Menurut pandangan akademisi tersebut, sistem kuota selama ini telah berfungsi sebagai instrumen pengendali yang memberikan ruang bagi UMKM, khususnya di sektor pertanian dan pangan, untuk tumbuh dan berkembang di tengah dominasi produk impor yang umumnya memiliki keunggulan dari sisi harga dan kapasitas produksi. Ia menilai bahwa penghapusan kuota tanpa adanya substitusi kebijakan yang mampu menjaga daya saing pelaku usaha lokal justru akan mempercepat proses marginalisasi UMKM di pasar domestik.
Lebih lanjut dijelaskan bahwa produk-produk lokal, terutama yang berasal dari petani kecil dan pelaku UMKM, umumnya memiliki struktur biaya yang lebih tinggi karena keterbatasan akses terhadap teknologi, modal, serta infrastruktur distribusi. Jika pasar dibiarkan terbuka sepenuhnya terhadap produk impor tanpa kendali kuantitatif, maka dikhawatirkan akan terjadi banjir produk asing yang sulit ditandingi oleh produsen dalam negeri. Situasi ini dianggap dapat menekan margin keuntungan pelaku UMKM, bahkan dalam jangka panjang mengakibatkan penurunan jumlah pelaku usaha aktif di sektor tersebut.
Selain isu daya saing, pakar tersebut juga menyoroti aspek ketahanan pangan nasional. Ia menyampaikan kekhawatiran bahwa ketergantungan terhadap impor bisa menjadi ancaman strategis, terutama dalam kondisi krisis global yang berdampak pada fluktuasi harga dan pasokan. Oleh karena itu, menurutnya, pemerintah seharusnya tidak hanya mempertimbangkan efisiensi pasar, tetapi juga mempertahankan elemen kedaulatan pangan dengan menjaga keberlangsungan produksi domestik.
Ia menganggap bahwa sebelum kebijakan penghapusan kuota diterapkan, seharusnya pemerintah terlebih dahulu melakukan penguatan sektor hulu, termasuk meningkatkan kapasitas produksi lokal, memperluas akses pasar bagi UMKM, dan memberikan subsidi yang tepat sasaran agar pelaku usaha kecil mampu bersaing secara sehat di tengah pasar yang semakin kompetitif.
Pakar tersebut juga mengingatkan pentingnya kajian dampak lintas sektor sebelum sebuah kebijakan perdagangan dijalankan.

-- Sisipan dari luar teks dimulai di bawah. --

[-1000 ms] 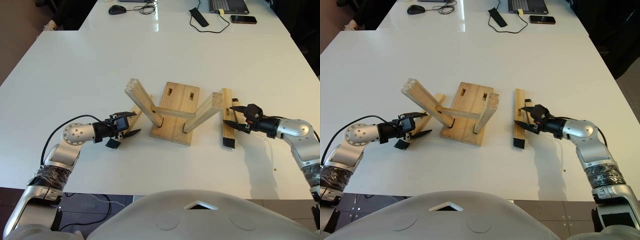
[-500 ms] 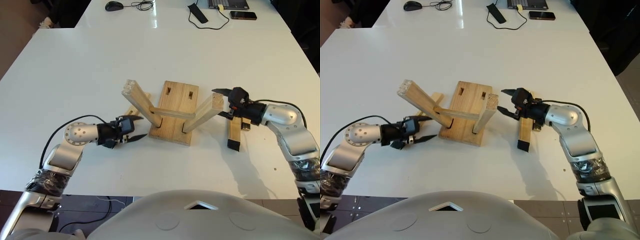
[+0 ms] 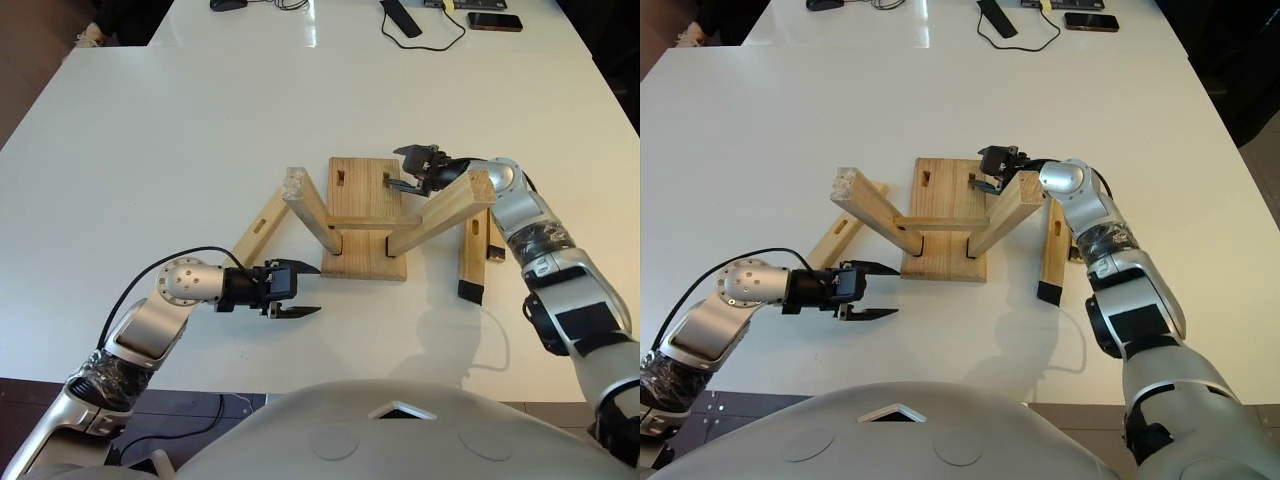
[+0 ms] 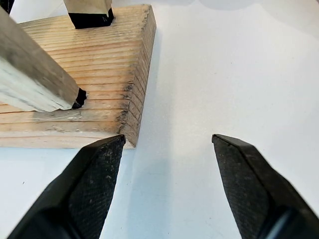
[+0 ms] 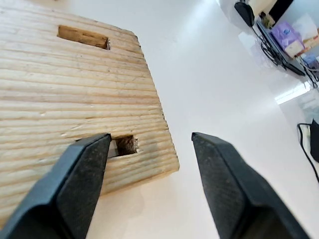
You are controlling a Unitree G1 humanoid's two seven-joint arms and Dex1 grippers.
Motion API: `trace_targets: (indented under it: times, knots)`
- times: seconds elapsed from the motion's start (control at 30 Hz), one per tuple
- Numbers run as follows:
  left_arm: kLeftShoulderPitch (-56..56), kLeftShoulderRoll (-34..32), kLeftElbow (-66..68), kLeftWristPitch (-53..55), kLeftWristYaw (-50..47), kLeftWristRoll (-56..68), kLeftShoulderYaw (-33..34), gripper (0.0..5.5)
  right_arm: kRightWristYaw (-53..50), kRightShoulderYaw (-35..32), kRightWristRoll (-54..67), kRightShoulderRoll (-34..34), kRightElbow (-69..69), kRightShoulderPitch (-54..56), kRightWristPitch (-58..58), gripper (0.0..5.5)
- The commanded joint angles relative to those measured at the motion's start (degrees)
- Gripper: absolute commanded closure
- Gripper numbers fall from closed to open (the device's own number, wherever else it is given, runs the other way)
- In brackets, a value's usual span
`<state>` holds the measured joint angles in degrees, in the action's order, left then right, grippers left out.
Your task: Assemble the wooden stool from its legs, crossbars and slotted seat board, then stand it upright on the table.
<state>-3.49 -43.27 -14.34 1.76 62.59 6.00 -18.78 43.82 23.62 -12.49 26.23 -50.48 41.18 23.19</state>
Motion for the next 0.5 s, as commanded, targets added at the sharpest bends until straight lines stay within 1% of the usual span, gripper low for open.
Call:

Ia berharap agar pengambilan keputusan strategis seperti ini dapat melibatkan masukan dari berbagai kalangan, termasuk akademisi, asosiasi pelaku usaha, dan perwakilan komunitas UMKM, demi menciptakan kebijakan yang tidak hanya pro-pasar, tetapi juga berpihak pada pembangunan ekonomi berkelanjutan dan pemerataan kesejahteraan.
Dalam konteks ini, rencana penghapusan kuota impor dinilai harus ditinjau ulang dengan mempertimbangkan aspek keadilan ekonomi dan perlindungan terhadap pelaku usaha dalam negeri, khususnya UMKM yang menjadi tulang punggung perekonomian nasional. Tanpa pendekatan yang inklusif, kebijakan tersebut dikhawatirkan akan lebih banyak membawa risiko dibandingkan manfaat bagi sektor usaha kecil di Indonesia.